> [Exercise goal]: Using the data that follows, give again word for word the lines between the one holding "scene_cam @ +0" and the one holding "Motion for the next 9", inclusive. Omit the pictures.

(Items from a dataset)
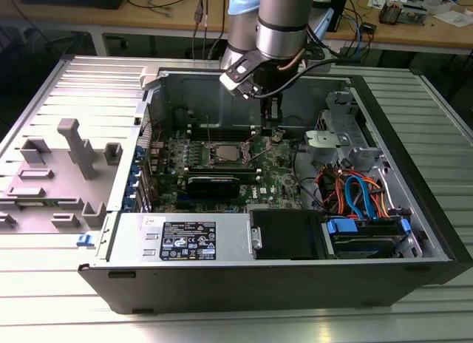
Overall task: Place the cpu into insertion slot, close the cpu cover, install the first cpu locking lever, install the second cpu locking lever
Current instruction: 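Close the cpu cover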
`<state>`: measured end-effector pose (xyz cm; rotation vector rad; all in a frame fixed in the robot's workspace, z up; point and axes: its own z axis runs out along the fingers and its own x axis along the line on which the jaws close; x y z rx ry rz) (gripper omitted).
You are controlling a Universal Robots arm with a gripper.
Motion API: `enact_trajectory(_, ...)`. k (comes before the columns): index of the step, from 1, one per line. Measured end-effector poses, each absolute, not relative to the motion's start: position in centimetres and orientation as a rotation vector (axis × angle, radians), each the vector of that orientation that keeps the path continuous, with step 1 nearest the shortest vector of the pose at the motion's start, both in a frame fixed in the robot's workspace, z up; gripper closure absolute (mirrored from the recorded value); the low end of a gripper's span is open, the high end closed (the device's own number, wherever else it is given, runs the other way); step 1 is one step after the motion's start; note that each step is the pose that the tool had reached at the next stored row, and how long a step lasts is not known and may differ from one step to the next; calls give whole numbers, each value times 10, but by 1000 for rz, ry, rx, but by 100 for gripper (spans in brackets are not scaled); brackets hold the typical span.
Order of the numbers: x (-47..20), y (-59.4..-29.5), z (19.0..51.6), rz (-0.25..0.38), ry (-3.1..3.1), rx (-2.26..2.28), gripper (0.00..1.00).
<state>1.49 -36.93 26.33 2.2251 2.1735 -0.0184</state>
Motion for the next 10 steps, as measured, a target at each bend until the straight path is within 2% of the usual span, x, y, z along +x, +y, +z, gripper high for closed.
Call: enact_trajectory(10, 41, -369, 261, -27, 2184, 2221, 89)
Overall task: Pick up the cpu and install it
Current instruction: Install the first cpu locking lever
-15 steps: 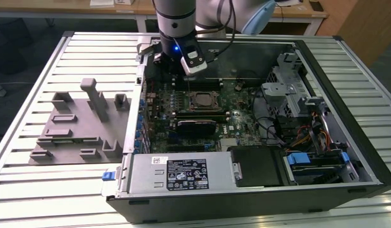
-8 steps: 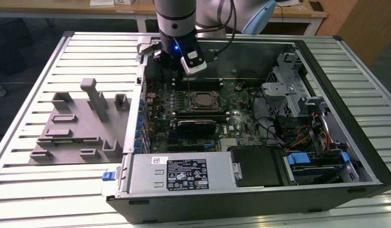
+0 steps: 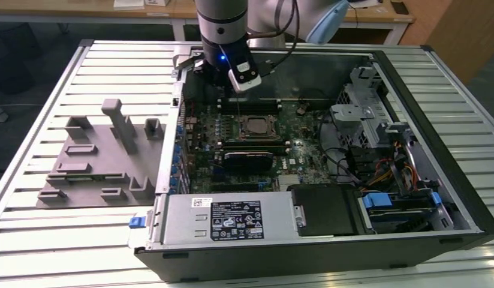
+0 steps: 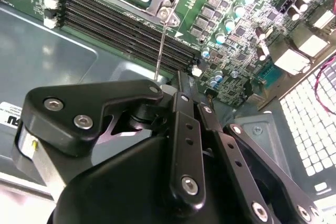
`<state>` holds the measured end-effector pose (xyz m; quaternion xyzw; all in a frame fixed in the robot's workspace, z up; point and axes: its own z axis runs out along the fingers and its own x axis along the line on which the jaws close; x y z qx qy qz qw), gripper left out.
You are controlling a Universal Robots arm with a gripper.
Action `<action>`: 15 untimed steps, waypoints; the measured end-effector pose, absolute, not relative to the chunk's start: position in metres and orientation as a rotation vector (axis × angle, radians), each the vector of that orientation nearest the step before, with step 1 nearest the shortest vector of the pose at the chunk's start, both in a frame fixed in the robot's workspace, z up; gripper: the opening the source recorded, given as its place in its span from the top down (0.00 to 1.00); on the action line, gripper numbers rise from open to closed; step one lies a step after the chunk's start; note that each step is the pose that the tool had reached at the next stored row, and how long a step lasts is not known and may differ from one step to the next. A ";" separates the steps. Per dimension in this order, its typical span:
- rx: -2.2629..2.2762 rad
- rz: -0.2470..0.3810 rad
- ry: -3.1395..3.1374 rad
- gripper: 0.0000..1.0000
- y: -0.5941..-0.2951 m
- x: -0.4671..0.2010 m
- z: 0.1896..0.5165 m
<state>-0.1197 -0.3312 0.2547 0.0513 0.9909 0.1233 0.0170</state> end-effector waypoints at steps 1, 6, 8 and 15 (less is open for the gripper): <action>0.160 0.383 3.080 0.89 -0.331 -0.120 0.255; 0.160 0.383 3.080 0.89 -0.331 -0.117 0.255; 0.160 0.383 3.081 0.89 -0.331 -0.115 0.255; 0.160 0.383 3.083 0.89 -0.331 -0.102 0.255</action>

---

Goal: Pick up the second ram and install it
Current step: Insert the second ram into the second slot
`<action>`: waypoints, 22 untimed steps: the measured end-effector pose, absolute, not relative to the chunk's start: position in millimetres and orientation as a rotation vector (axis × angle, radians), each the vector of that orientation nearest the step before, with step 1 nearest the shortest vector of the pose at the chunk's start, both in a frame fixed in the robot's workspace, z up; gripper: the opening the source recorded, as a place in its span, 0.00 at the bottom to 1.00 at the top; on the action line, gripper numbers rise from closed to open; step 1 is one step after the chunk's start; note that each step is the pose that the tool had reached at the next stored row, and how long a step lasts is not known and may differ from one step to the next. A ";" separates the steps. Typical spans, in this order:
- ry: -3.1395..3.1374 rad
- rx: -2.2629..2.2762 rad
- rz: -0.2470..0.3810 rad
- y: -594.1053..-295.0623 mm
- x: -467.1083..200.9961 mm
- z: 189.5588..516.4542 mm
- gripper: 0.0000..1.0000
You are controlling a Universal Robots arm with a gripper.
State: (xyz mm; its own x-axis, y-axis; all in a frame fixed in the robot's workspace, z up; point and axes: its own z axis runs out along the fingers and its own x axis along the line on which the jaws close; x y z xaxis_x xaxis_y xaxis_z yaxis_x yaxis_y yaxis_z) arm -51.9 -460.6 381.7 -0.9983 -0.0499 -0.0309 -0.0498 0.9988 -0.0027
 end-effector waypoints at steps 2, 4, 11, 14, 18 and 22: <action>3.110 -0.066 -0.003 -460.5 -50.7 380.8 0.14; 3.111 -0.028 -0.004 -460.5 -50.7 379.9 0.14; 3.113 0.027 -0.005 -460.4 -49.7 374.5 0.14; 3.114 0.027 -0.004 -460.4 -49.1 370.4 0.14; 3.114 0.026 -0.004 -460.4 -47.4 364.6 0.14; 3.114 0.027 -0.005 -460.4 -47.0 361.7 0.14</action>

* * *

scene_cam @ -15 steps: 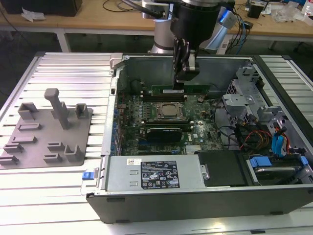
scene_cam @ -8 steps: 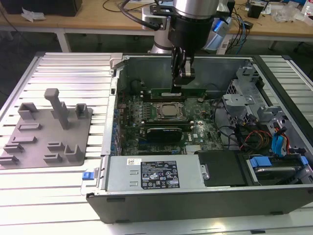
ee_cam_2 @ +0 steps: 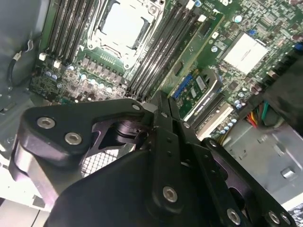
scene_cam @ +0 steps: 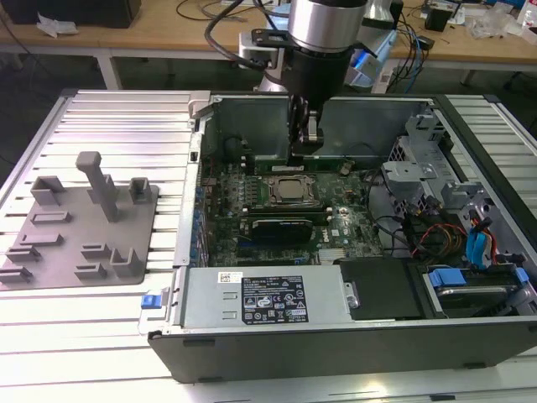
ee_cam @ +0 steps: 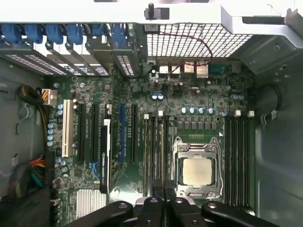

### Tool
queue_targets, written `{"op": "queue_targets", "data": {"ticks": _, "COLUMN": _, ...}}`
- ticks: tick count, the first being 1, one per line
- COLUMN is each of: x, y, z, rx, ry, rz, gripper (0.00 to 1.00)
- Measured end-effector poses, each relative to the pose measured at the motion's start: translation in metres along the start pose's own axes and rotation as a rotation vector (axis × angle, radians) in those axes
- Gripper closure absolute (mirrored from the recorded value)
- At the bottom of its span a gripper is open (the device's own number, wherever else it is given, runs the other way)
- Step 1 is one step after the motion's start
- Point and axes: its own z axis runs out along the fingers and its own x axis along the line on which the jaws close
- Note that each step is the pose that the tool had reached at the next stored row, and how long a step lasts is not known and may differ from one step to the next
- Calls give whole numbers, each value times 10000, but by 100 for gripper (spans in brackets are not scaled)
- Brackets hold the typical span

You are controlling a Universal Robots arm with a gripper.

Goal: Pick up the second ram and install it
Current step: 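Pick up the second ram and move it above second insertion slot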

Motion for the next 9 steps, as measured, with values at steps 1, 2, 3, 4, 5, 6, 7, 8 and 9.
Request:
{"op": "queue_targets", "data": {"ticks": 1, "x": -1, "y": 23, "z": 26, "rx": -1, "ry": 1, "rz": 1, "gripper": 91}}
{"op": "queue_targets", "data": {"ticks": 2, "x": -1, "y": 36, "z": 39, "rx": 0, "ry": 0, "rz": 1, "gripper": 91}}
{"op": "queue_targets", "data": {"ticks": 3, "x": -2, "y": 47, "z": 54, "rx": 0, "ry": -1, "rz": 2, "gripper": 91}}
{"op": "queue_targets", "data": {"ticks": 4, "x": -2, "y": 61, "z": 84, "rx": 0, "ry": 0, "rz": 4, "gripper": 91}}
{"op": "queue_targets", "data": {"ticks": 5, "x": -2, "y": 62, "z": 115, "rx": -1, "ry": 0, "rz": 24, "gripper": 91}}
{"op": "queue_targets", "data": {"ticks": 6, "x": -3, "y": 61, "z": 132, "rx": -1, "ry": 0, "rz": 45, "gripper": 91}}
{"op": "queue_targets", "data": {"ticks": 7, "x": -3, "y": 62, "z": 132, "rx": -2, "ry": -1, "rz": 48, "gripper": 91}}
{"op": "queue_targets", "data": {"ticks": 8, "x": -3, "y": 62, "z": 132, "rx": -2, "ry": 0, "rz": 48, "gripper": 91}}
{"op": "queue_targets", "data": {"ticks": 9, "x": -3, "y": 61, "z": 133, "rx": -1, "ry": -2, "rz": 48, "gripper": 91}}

> [Output of the exercise]:
scene_cam @ +0 steps: 
ee_cam @ +0 steps: 

### Tool
queue_targets, written `{"op": "queue_targets", "data": {"ticks": _, "COLUMN": _, ...}}`
- ticks: tick count, the first being 1, one per line
- COLUMN is each of: x, y, z, rx, ry, rz, gripper (0.00 to 1.00)
- Measured end-effector poses, each relative to the pose measured at the motion's start: translation in metres along the start pose's own axes and rotation as a rotation vector (axis × angle, radians) in those axes
- Gripper closure absolute (mirrored from the recorded value)
- At the bottom of its span a gripper is open (the device's own number, wherever else it is given, runs the other way)
- Step 1 is one step after the motion's start
- Point and axes: its own z axis runs out along the fingers and its own x axis along the line on which the jaws close
- Note that each step is the pose that the tool had reached at the next stored row, and how long a step lasts is not known and may differ from one step to the next
- Calls give whole numbers, each value times 10000, but by 100 for gripper (spans in brackets are not scaled)
- Brackets hold the typical span

You are controlling a Universal Robots arm with a gripper.

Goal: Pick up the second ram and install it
Current step: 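Pick up the second ram and move it above second insertion slot
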
Motion for the next 9 steps, as measured, with values at steps 1, 2, 3, 4, 5, 6, 7, 8 and 9.

No additional answer is needed.